Below is a table of the top 10 weather conditions by property damage.
kable(format(stormData_PropDmg[1:10,], big.mark=","), align = "l")
| EVTYPE | PropDamage |
|---|---|
| FLOOD | 144,541,318,807 |
| HURRICANE/TYPHOON | 69,033,100,000 |
| TORNADO | 56,936,690,779 |
| STORM SURGE | 43,323,536,000 |
| FLASH FLOOD | 15,884,265,417 |
| HAIL | 15,732,260,548 |
| HURRICANE | 9,913,998,010 |
| TROPICAL STORM | 7,602,721,550 |
| WINTER STORM | 6,688,497,251 |
| HIGH WIND | 5,269,120,295 |
Below is a table of the top 10 weather conditions by crop damage.
kable(format(stormData_CropDmg[1:10,], big.mark=","), align = "l")
| EVTYPE | CropDamage |
|---|---|
| DROUGHT | 13,972,366,000 |
| FLOOD | 5,613,968,450 |
| RIVER FLOOD | 5,029,459,000 |
| ICE STORM | 5,022,113,500 |
| HAIL | 3,025,954,473 |
| HURRICANE/TYPHOON | 2,603,500,800 |
| HURRICANE | 2,189,930,000 |
| FLASH FLOOD | 1,406,905,100 |
| EXTREME COLD | 1,292,973,000 |
| FROST/FREEZE | 1,094,086,000 |
Analysis:
After inspecting the two tables the highest costing weather event to property is flood while the highest costing weather event to crops is drought.

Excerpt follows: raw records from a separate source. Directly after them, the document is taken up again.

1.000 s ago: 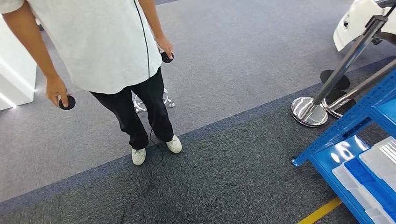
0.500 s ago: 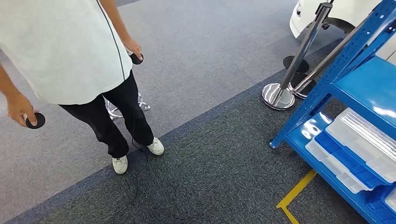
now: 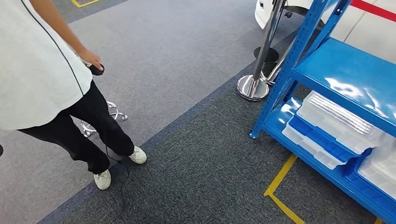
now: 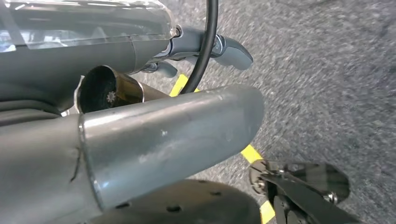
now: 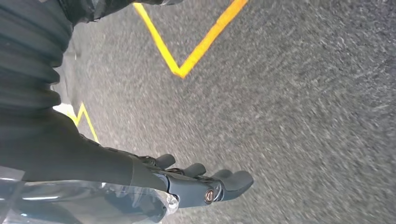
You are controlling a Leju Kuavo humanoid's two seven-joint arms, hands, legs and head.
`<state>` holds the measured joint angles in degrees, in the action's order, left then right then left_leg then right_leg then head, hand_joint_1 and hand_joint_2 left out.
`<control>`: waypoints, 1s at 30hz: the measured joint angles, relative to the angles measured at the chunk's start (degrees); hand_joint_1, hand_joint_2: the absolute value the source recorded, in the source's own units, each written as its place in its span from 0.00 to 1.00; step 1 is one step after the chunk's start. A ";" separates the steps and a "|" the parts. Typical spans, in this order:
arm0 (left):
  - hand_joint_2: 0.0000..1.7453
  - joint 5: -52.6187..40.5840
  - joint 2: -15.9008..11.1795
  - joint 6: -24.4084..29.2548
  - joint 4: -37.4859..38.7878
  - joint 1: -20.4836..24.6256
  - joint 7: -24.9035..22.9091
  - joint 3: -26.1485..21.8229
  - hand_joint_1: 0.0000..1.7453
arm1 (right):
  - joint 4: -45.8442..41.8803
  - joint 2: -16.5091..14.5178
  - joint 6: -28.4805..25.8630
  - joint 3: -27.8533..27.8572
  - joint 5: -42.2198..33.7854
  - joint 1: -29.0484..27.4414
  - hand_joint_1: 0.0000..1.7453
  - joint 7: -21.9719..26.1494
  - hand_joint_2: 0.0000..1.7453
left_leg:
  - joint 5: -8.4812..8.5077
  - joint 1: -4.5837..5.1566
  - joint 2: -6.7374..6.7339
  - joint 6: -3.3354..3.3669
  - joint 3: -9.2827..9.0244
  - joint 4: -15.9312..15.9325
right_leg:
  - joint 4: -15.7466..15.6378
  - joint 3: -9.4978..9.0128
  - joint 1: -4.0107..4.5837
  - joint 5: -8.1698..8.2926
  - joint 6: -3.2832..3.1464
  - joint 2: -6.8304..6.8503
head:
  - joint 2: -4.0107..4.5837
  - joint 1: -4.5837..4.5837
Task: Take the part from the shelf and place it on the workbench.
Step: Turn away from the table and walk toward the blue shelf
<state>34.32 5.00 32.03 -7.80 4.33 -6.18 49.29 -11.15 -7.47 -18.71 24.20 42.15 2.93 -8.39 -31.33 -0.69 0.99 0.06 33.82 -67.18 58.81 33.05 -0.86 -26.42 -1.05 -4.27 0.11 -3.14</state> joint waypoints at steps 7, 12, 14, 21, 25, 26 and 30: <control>0.00 0.34 -0.09 0.30 0.02 0.24 0.19 0.00 0.00 | 0.00 -0.27 -0.03 0.25 0.10 -0.22 0.00 0.04 1.00 | 3.69 -0.13 2.00 1.57 -3.57 9.59 | 0.99 1.55 -0.16 -0.09 2.28 -2.14 | 0.00 -0.12; 0.00 0.34 -0.04 0.37 0.02 -0.04 0.20 0.02 0.00 | 0.00 -0.34 -0.02 0.44 0.19 0.00 0.00 0.17 1.00 | 3.97 -0.03 -2.56 2.35 -3.53 10.15 | 15.45 8.15 -0.10 -7.32 3.10 3.77 | 0.00 -0.38; 0.00 0.33 -0.02 0.37 0.02 0.02 0.09 0.04 0.00 | 0.00 -0.33 -0.03 0.48 0.19 -0.11 0.00 0.18 1.00 | 3.81 0.00 -4.07 2.23 -3.65 10.13 | 13.17 6.58 -0.21 -5.29 3.20 4.33 | 0.00 -0.38; 0.00 0.32 0.09 0.37 0.02 0.33 0.02 0.34 0.00 | 0.00 -0.31 -0.04 0.65 0.33 -0.03 0.00 0.20 1.00 | 2.79 0.46 -7.16 0.20 -4.84 9.93 | -0.49 -0.57 0.52 -0.49 1.15 6.93 | 0.00 -0.33; 0.00 0.32 0.10 0.37 0.02 0.34 0.03 0.39 0.00 | 0.00 -0.41 -0.04 0.80 0.43 0.09 0.00 0.20 1.00 | -2.72 0.05 -2.27 -0.81 -1.20 1.18 | -1.08 -0.71 0.07 0.04 -0.14 4.72 | 0.00 -0.31; 0.00 0.33 0.10 0.37 0.02 0.23 0.03 0.40 0.00 | 0.00 -0.40 -0.04 0.81 0.47 0.10 0.00 0.20 1.00 | -4.39 0.03 -1.72 -0.88 0.74 -2.88 | -1.05 -0.64 0.12 0.07 -0.26 4.02 | 0.00 -0.31; 0.00 0.37 0.09 0.37 0.02 -0.03 -0.04 0.45 0.00 | 0.00 -0.39 -0.02 0.83 0.75 0.07 0.00 0.26 1.00 | -0.67 -0.04 -0.79 -0.73 0.84 -1.87 | -0.45 -0.58 0.16 -0.02 -0.19 0.69 | 0.00 -0.30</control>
<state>34.69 5.09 32.39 -7.78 4.30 -6.22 49.74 -11.15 -7.86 -18.73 25.03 42.89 3.01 -8.14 -32.01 -0.73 0.20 -0.67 34.66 -69.05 58.36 32.47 -0.70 -26.43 -1.23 -3.58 0.11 -3.44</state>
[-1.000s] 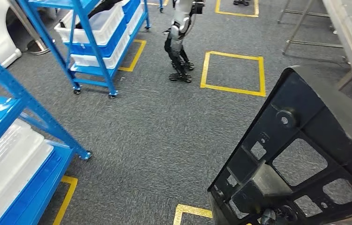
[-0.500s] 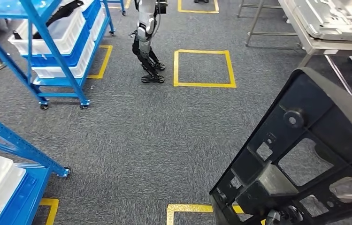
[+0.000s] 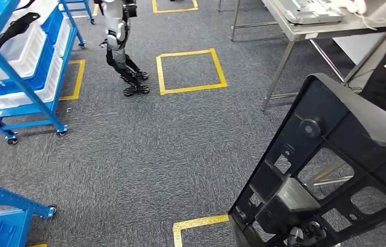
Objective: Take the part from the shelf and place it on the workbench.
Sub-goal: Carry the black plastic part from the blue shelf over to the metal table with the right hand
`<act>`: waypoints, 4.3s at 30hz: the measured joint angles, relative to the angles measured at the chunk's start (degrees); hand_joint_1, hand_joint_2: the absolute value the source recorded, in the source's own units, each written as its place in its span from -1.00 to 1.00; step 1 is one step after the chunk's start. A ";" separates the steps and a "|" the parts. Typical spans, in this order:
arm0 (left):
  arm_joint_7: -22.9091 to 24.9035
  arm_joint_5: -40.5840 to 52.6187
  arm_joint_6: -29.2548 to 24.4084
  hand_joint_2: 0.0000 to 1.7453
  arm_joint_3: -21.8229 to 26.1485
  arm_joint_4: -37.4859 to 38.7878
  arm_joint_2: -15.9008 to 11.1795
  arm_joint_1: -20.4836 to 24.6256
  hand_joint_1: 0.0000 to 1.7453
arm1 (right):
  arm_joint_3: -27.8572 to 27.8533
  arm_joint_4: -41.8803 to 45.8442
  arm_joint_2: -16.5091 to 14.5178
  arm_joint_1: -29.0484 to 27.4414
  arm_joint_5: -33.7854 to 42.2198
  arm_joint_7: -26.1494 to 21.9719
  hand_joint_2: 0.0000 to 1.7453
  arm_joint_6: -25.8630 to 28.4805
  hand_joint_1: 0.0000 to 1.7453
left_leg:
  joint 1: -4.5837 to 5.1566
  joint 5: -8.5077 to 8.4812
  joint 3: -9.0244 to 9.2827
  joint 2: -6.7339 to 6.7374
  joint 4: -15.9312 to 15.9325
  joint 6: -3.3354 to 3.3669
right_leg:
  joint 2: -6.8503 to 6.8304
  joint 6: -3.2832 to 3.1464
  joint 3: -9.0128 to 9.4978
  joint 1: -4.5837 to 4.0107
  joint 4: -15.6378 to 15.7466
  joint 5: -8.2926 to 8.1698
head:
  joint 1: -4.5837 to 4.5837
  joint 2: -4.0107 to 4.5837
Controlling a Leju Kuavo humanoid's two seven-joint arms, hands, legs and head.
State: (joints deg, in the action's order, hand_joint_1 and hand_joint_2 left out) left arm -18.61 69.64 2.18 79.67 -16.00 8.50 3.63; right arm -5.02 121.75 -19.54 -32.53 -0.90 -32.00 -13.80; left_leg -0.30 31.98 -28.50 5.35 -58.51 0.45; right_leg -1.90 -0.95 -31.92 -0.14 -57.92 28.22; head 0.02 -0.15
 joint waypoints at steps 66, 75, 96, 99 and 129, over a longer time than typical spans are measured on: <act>-3.50 -2.87 -0.26 -1.00 3.32 -1.57 0.87 -0.28 -1.00 | 0.78 -0.20 -0.52 -0.41 -1.85 1.25 1.00 0.25 1.00 | -0.42 6.28 -7.05 -4.75 -14.37 -0.46 | 3.26 -0.82 0.07 0.03 0.48 -0.70 | 0.11 0.00; -3.44 -2.89 0.32 -1.00 3.26 -1.91 0.84 -0.46 -1.00 | 1.09 -0.15 -0.52 -0.62 -2.18 1.57 1.00 0.39 1.00 | -0.65 -2.28 -2.60 -9.25 -0.89 0.79 | 9.56 1.40 -1.28 0.41 -1.57 -0.05 | 0.13 0.00; -2.69 -2.37 0.54 -1.00 3.03 -2.36 0.99 -0.47 -1.00 | 2.01 0.14 -0.59 -0.67 -4.89 3.03 1.00 2.53 1.00 | -0.58 5.45 -5.76 -4.51 -11.64 -0.60 | 0.68 -0.28 0.29 0.35 0.73 -0.85 | 0.09 0.00; -2.40 -2.06 0.24 -1.00 3.03 -2.36 0.95 -0.81 -1.00 | 2.54 0.13 -0.58 -0.72 -5.86 3.02 1.00 3.49 1.00 | -0.61 2.49 -7.09 -4.80 -11.78 -0.55 | 1.83 -0.31 0.72 0.31 0.32 -0.28 | 0.08 0.00; -0.46 -0.59 -0.42 -1.00 2.90 -2.38 0.62 -0.96 -1.00 | 8.47 0.01 2.02 -2.02 -10.75 6.80 1.00 16.25 1.00 | -0.65 3.15 -9.54 -4.95 -15.13 -0.69 | 2.13 -0.64 1.11 0.26 0.36 0.27 | 0.06 0.00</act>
State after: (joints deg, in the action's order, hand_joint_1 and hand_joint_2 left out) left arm -19.07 69.05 1.77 82.58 -18.38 9.12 2.67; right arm 3.45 121.76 -17.52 -34.54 -11.64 -25.20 2.45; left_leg -0.95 35.13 -38.03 0.39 -73.64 -0.25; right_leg 0.23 -1.59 -30.80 0.12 -57.57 28.48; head 0.08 -0.15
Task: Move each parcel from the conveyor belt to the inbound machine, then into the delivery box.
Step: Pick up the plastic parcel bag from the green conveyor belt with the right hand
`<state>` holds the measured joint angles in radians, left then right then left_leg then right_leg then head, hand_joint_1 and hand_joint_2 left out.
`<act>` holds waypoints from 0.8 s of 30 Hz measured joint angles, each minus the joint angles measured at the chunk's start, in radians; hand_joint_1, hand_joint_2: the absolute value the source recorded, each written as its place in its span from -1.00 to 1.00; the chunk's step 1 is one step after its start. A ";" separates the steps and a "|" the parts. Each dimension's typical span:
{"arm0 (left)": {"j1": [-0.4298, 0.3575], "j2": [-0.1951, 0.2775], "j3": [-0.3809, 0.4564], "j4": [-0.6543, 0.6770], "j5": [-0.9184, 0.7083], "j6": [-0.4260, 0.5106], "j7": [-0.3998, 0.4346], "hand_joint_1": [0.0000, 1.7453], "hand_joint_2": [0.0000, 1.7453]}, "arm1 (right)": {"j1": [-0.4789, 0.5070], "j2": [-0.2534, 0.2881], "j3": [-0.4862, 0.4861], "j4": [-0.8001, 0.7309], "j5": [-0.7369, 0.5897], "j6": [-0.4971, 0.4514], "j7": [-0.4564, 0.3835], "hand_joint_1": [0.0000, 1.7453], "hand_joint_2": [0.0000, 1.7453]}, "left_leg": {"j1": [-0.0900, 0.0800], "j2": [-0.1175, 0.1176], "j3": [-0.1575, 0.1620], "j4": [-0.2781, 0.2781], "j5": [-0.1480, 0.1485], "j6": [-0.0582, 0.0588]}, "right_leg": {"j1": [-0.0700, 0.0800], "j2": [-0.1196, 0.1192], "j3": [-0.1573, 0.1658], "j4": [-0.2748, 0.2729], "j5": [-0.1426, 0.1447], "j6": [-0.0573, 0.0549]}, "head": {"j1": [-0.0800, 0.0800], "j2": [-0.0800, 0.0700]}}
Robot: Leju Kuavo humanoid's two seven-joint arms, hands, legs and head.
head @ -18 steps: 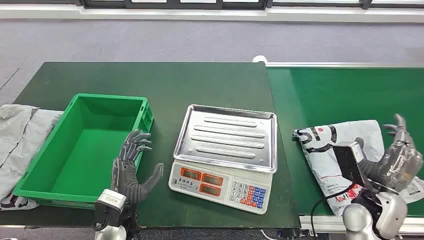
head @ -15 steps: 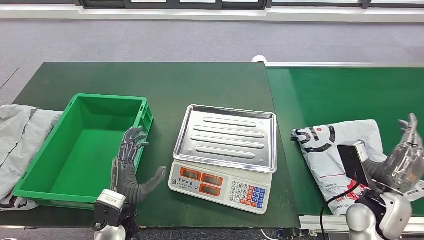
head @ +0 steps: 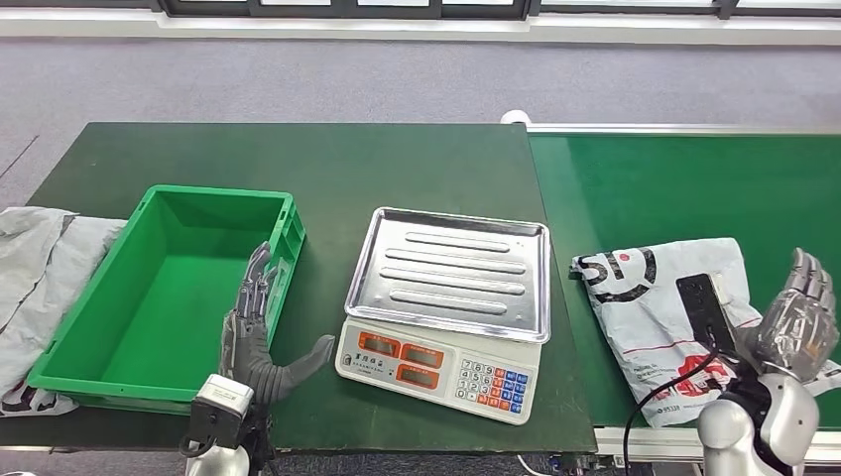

Like the weather impacts to humans above, the highest costing weather event by property and crop damage is twice as costly than each second place weather event.
This analysis of weather data that spans over 60 years has been enlighting. We learned that tornados pose the greatest threat to humans safety. We also learned that farmers fear drought more than any other weather event and flooding poses the greatest threat to property.